Selon la version des dirigeants de la section locale 1209, c'était une 16e journée de grève comme les précédentes pour les membres d'Unifor qui tiennent deux piquets de grève, l'un face à l'usine et l'autre derrière, avant que le dirigeant de l'entreprise ne sorte et s'en prenne physiquement à l'un des grévistes qui a été projeté sur un autre.

«C'est absolument inacceptable qu'un dirigeant d'entreprise agisse de la sorte. Il a chargé l'un de nos travailleurs. Le droit de grève est un droit reconnu dans notre société tout comme celui de tenir un piquet de grève», a indiqué Luc Deschênes, représentant national responsable du dossier.

Pour sa part, le président Lessard s'est fait peu loquace sur l'événement, reconnaissant qu'il y avait eu une poussée pour permettre à un camion de repartir de l'usine.
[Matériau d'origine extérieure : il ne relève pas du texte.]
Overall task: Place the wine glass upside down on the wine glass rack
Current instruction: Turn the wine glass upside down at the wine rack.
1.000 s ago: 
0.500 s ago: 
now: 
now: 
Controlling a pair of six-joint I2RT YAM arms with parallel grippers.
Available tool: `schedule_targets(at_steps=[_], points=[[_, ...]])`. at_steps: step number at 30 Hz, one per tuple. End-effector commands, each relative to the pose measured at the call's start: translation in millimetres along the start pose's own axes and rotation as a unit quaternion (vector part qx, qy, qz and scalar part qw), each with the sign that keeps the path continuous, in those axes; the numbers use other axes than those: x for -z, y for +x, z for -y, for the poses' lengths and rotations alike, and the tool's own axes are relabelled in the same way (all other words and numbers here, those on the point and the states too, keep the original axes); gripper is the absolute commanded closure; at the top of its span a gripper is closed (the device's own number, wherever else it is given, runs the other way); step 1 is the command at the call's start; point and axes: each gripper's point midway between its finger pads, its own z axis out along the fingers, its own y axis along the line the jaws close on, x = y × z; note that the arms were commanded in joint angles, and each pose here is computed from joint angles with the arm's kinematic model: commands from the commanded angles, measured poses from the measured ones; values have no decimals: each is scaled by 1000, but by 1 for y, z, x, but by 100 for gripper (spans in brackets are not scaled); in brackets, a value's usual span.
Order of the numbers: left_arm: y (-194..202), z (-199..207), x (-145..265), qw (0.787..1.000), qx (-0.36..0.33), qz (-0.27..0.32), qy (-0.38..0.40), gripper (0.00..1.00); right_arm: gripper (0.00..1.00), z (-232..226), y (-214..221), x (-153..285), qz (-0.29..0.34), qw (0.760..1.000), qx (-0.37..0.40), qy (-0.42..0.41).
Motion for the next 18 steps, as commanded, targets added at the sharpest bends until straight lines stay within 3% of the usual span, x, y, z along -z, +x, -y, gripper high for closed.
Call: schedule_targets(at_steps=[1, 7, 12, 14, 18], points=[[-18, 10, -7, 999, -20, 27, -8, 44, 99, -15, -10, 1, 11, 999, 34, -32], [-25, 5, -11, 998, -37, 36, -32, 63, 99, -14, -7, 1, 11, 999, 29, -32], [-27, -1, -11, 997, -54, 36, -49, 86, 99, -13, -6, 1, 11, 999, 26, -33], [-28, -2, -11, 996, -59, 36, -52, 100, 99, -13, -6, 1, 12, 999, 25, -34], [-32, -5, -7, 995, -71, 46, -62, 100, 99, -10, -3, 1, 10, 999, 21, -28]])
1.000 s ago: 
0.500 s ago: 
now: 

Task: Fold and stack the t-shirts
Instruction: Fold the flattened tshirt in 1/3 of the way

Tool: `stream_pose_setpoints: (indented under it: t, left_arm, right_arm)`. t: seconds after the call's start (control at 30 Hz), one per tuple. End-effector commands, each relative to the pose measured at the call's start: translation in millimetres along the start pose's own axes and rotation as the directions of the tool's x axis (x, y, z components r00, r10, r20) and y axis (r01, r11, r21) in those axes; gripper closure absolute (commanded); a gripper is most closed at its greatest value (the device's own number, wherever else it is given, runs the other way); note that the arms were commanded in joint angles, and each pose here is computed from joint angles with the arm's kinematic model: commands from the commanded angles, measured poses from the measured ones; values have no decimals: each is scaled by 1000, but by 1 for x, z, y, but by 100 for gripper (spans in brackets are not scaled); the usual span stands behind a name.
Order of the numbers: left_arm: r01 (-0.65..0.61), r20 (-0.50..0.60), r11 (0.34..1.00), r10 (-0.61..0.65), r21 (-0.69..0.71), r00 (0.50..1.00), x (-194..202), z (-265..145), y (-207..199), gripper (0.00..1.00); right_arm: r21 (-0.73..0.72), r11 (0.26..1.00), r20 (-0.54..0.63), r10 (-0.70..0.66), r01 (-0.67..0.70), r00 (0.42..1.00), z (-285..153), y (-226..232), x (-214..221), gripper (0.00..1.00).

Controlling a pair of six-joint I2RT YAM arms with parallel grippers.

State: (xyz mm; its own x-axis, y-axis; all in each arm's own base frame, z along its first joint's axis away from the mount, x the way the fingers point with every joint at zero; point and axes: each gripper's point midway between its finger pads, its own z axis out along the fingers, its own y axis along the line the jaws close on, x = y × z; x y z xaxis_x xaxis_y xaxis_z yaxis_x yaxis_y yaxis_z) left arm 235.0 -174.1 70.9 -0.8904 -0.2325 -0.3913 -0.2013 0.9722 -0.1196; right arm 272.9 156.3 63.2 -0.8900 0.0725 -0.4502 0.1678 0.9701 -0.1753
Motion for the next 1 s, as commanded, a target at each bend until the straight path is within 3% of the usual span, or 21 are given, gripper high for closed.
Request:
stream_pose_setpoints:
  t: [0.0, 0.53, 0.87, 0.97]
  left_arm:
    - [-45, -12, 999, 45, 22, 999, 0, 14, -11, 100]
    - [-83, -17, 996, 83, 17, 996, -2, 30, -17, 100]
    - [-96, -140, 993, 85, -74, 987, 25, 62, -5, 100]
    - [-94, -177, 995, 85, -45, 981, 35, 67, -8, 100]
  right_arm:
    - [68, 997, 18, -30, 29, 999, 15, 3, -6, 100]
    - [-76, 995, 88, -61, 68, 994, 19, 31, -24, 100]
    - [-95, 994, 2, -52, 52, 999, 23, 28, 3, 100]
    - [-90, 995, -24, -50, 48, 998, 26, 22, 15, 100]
Et il n'a pas voulu préciser les détails de l'interpellation après son passage au poste de police.

«Contrairement à ce que certains ont pu dire et comme la loi le prévoit, les grévistes ne bloquent en aucun temps l'accès à l'usine. Ce qu'ils font, comme on le fait sur tous les piquets de grève, c'est de la sensibilisation à notre conflit», a expliqué le porte-parole syndical.

Alors que le grand patron se défend d'avoir proféré des menaces de mort, M. Deschênes s'est contenté de dire que le président de Delastek «expliquera ça devant la justice», ne pouvant préciser la nature de la plainte.

Ce dernier prévient que le syndicat va suivre les procédures de près et compte bien assurer le respect des droits des grévistes dans ce dossier. «On regarde toutes les options que nous pourrions avoir, mais une chose est claire, on ne se laissera pas intimider et on va le regarder aller», a commenté M. Deschênes.

La cinquantaine de syndiqués de Delastek sont en grève depuis le 1er avril, tandis qu'un même nombre d'employés non-syndiqués traversent chaque jour la ligne de piquetage pour poursuivre les travaux en recherche et développement et maintenir les opérations de l'usine du secteur Grand-Mère.

Les prochaines rencontres de conciliation sont toujours prévues les 22 et 23 avril.